CoursesOpenTofuIntermediate

The OpenTofu registry, providers & modules

Where OpenTofu resolves code from.

Intermediate12 min · lesson 6 of 12

OpenTofu resolves providers and modules through its own registry at registry.opentofu.org. Architecturally it differs from Terraform’s: the OpenTofu registry is a community project backed by a public GitHub repository of provider/module metadata, which mirrors the same upstream providers you already use. Functionally, source = "hashicorp/aws" resolves to the same AWS provider — just fetched through the OpenTofu registry.

main.tofu
terraform {
required_providers {
aws = { source = "hashicorp/aws", version = "~> 5.0" }
random = { source = "hashicorp/random", version = "~> 3.6" }
}
}
# "hashicorp/aws" => registry.opentofu.org/hashicorp/aws

Modules and explicit sources

Modules work identically — a module block with a source pointing at the registry, a Git URL, or a local path. You can also pin a provider to a fully-qualified source (registry.opentofu.org/... or a private mirror) when you need to be explicit about where code comes from.

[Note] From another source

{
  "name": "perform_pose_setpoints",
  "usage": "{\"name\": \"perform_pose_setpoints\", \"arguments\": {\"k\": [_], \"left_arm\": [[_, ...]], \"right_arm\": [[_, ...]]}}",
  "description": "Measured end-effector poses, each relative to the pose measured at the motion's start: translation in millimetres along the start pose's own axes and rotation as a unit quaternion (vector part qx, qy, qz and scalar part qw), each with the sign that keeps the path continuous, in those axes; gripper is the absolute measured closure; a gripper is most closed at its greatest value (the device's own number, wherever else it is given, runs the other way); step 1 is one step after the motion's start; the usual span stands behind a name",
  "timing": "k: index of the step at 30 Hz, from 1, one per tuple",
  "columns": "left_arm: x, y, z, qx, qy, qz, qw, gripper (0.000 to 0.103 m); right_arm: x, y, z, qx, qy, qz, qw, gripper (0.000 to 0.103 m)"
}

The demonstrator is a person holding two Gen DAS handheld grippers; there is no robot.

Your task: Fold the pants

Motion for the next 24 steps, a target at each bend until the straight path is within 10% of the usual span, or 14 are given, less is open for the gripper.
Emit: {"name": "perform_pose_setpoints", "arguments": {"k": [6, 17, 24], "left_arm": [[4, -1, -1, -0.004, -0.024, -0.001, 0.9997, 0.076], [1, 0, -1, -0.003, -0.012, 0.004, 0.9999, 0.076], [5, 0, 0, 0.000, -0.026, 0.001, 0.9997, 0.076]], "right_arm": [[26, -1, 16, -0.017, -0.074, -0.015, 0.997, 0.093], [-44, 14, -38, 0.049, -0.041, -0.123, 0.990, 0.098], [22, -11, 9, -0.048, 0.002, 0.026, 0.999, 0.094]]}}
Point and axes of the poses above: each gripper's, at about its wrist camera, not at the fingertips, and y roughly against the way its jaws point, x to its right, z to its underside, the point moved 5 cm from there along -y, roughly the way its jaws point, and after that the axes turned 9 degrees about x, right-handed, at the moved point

In air-gapped or high-assurance environments, run a network mirror so init pulls providers from infrastructure you control.

terminal
# vendor providers into a local mirror for offline / audited installs
$ tofu providers mirror ./vendor
$ tofu init --plugin-dir=./vendor # init strictly from the mirror
Be explicit about provider sources in high-assurance setups
Because the default registry host differs from Terraform’s, teams with allowlists or supply-chain requirements should pin fully-qualified sources and/or run a plugin mirror, then verify provider checksums via the .terraform.lock.hcl lock file. Commit that lock file — it pins the exact provider versions and hashes init will accept.